Published 27 Nov 2024 in cs.CV | (2411.18092v2)

Abstract: In the present work we present Training Noise Token (TNT) Pruning for vision transformers. Our method relaxes the discrete token dropping condition to continuous additive noise, providing smooth optimization in training, while retaining discrete dropping computational gains in deployment settings. We provide theoretical connections to Rate-Distortion literature, and empirical evaluations on the ImageNet dataset using ViT and DeiT architectures demonstrating TNT's advantages over previous pruning methods.

Abstract PDF HTML Upgrade to Chat

Summary

The paper introduces TNT Pruning, a method that employs continuous additive noise during training to determine token relevance.
The paper casts token pruning as an optimization problem using the Information Bottleneck framework to retain only the most informative tokens.
The paper demonstrates superior efficiency on ImageNet-1K by preserving critical information while reducing computational overhead with strategic token removal.

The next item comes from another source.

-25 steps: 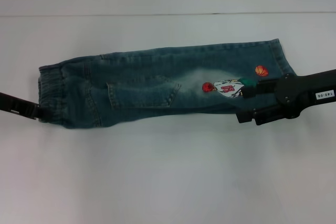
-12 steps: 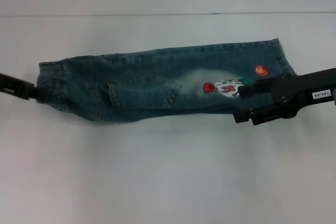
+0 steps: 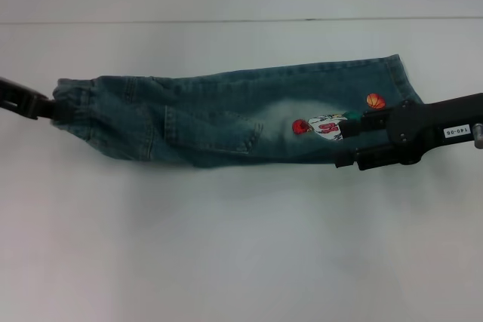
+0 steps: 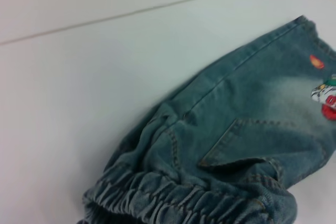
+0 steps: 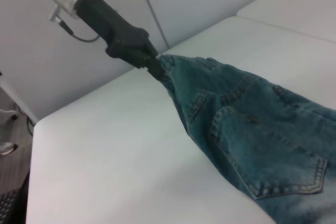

Training Noise Token Pruning: An Exploration of Efficient Computation via Token Relevance Estimation

Introduction

The paper discusses "Training Noise Token (TNT) Pruning", a method designed to enhance the efficiency of vision transformers by pruning tokens—a critical element in reducing computational load without significantly impacting model accuracy. This approach leverages continuous additive noise during training, relaxing the conventional discrete token dropping mechanism. This concept is rooted in Information Theory, particularly the Information Bottleneck framework, facilitating a natural progression from a primarily discrete problem to a continuous optimization problem.

Methodology

Token Pruning as Bottleneck Optimization

The token pruning process is cast as an optimization problem where the goal is to minimize the model's loss function subject to constraints on the number of tokens retained. This problem is thoughtfully aligned with the Information Bottleneck framework, asserting that the model should retain only the most informative subset of tokens to maximize accuracy, effectively emulating a compression task where the trade-off between representation and cost is managed.

The approach introduces a novel module, the Noise Allocator, integrated into transformer blocks to predict relevance scores $\alpha_i$ for each token. During training, Gaussian noise is conditionally added to tokens based on their relevance. In practical deployment, less relevant tokens are pruned based on these learned importance estimates, balancing accuracy and computational efficiency.

Figure 1: Noise Allocator block architecture: noise signal terms $\alpha$ are computed, determining the level of Gaussian noise added to tokens during training, with tokens subsequently pruned based on relevance.

Approximate Solution and Implementation

The method exploits the simplicity of approximating token relevance without computing high-order interactions. This approximation, surprisingly effective, minimizes computational overhead while maintaining high precision during testing. Each token's relevance is modeled using a linear layer followed by a Softmax function, ensuring a constrained noise allocation—a key factor in pruning decisions.

The TNT model requires insignificant parameter overhead compared to standard architectures ( $\mathcal{O}(D)$ space complexity), making it deployable in resource-constrained environments. Importantly, redundant tokens sharing excessive mutual information with others are further pruned using similarity-based methods, enhancing the method's effectiveness.

Experimental Results

The empirical evaluation encompasses multiple experiments using the ImageNet-1K dataset, demonstrating the efficacy of TNT compared to several baselines. The results reveal TNT's superiority in achieving a favorable accuracy-computation trade-off, especially in low-token retention scenarios—where preserving critical information is paramount.

Figure 2: Single Layer Pruning results show superior Top-1 Accuracy metrics across various architectures, primarily in low-token settings, compared to established pruning techniques.

Notably, the method outperforms Top-K and Zero-TP in most configurations, maintaining competitive throughput and GFLOPs. Visual inspections (Figures 3 and 8) further corroborate TNT's ability to retain essential tokens, with pruning maps indicating strategic removal of redundant data while preserving critical semantic content.

Figure 3: Visualization of Token Pruning maps throughout different transformer layers, highlighting the consistency and relevance of kept tokens after pruning.

Limitations and Future Work

The TNT approach does exhibit some limitations. The ignorance of synergistic token information and non-removal of redundant tokens during training are notable shortcomings. Future research can explore advanced methods to accurately capture and incorporate such interactions, potentially leveraging deep mutual information estimation techniques. Additionally, tailoring pruning strategies to specific deployment hardware constraints could yield further efficiency gains.

Conclusion

The introduction of TNT Pruning marks a significant step towards more efficient vision transformer designs, reconciling high computational demands with the requirement for accurate and timely output. Through continuous optimization mechanisms and informed pruning strategies, TNT provides a viable alternative for real-world applications where resources are limited but performance cannot be compromised. The promising results invite future exploration into more nuanced token relevance models and potential real-time implementations.